Инструменты в проигрывателе бесновались, соревнуясь друг с другом в громкости, словно чувствуя, что и их ликвидируют, как музыкантов.
– Когда с экзекуцией было покончено и в центре аппельплац высилась гора трупов, они принялись за музыкантов. Сначала застрелили Мунда, дирижера, мой отец знал его в прошлой жизни. Потом Линдхольма, первого скрипача. Их, одного за другим, выводили из круга, ставили на колени и стреляли в голову. Я запомнил все, каждый звук, каждую ноту. Годами я пытался воспроизвести эту отчаянную симфонию, и вот, наконец, мне удалось. То, что вы сейчас слышите, – идеальная копия той музыки, что разносилась тогда над Яновским, пока я сидел по горло в жидком дерьме.
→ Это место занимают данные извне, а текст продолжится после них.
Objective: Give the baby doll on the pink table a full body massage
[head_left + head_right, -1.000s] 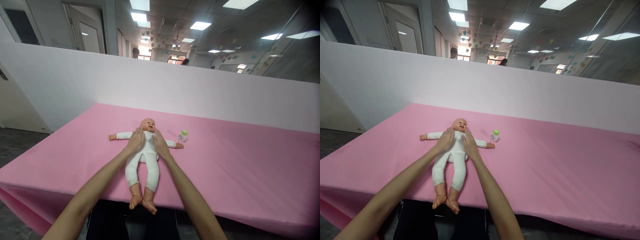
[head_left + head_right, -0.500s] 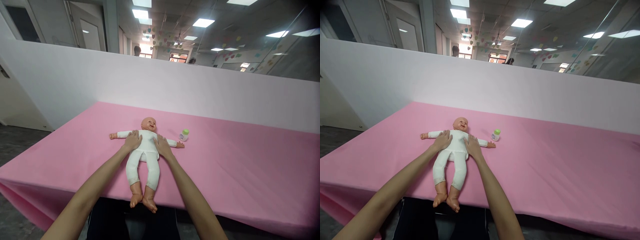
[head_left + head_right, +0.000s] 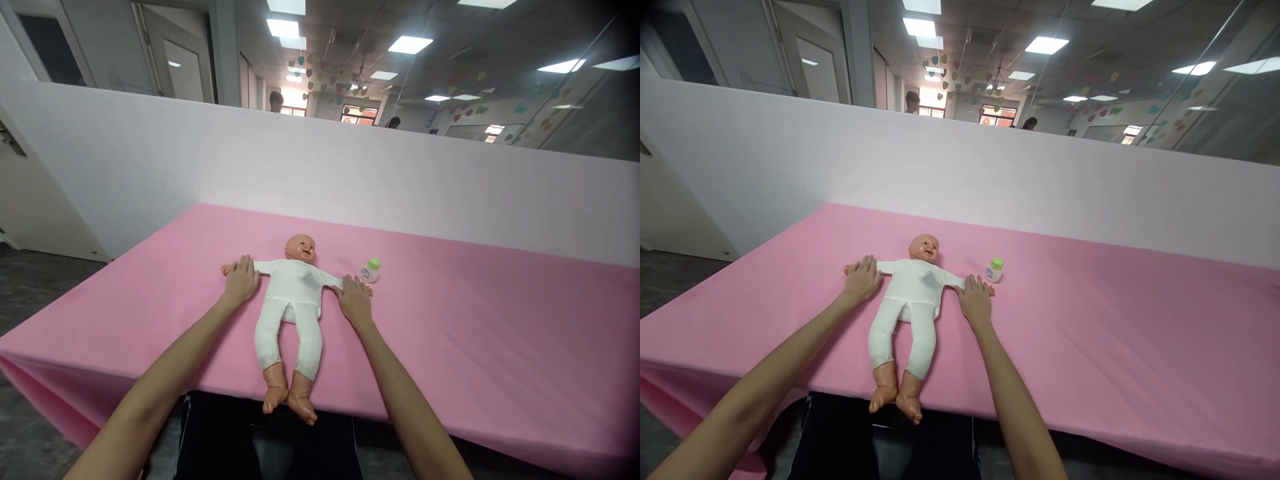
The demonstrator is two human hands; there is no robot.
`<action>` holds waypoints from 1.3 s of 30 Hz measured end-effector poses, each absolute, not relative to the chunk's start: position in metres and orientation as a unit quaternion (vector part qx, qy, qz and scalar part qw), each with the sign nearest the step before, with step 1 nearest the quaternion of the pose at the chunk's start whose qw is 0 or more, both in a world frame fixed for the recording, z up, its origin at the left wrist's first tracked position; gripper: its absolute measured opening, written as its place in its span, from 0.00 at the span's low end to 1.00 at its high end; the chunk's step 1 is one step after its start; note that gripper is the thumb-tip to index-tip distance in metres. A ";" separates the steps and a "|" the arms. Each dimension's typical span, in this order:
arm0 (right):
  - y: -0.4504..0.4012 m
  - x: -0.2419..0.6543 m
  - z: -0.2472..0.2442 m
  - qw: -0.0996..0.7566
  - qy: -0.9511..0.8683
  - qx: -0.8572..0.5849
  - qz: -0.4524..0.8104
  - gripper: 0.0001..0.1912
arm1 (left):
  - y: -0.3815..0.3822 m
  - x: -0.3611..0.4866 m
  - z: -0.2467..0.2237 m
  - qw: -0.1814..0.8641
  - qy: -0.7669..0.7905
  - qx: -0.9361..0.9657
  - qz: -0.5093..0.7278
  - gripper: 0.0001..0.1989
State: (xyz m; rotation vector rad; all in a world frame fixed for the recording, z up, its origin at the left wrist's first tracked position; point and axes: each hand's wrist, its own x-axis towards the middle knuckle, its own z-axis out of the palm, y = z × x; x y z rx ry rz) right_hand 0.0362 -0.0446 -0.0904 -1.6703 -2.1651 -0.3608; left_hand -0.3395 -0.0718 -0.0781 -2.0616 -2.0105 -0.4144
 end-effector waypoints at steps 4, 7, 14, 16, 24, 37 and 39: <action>-0.042 0.027 -0.079 0.237 -0.764 -0.596 -0.077 0.37 | -0.070 -0.330 -0.065 0.120 -0.680 -0.704 -0.166 0.28; -0.043 0.005 -0.064 0.316 -0.756 -0.572 0.018 0.39 | -0.067 -0.310 -0.052 0.106 -0.636 -0.734 -0.214 0.25; -0.052 -0.057 -0.050 0.355 -0.772 -0.491 0.191 0.42 | -0.063 -0.250 -0.051 -0.025 -0.572 -0.782 -0.247 0.30; -0.053 -0.065 -0.055 0.323 -0.795 -0.474 0.196 0.42 | -0.064 -0.244 -0.055 -0.078 -0.585 -0.776 -0.223 0.31; -0.052 -0.049 -0.065 0.251 -0.803 -0.523 0.138 0.35 | -0.062 -0.257 -0.055 -0.132 -0.622 -0.749 -0.186 0.36; -0.045 0.011 -0.089 0.177 -0.797 -0.569 -0.102 0.31 | -0.063 -0.318 -0.077 0.001 -0.682 -0.716 -0.149 0.35; -0.044 0.023 -0.093 0.186 -0.794 -0.563 -0.134 0.30 | -0.065 -0.324 -0.082 0.044 -0.678 -0.717 -0.152 0.34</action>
Герр Шимель вытер слезы и заговорил быстрее, слыша, что остается все меньше и меньше времени. Алекс не понимал, что происходит с его телом – оно будто отключалось по частям, постепенно, в унисон с замолкающими инструментами. В голове оформилась устрашающая в своей простоте мысль – он умирал. Умирал здесь, в соседской квартире, неспособный ничего изменить. Старик же, заметив это, уже тараторил, теряя нить повествования, выплевывая бессвязные, полубессмысленные предложения.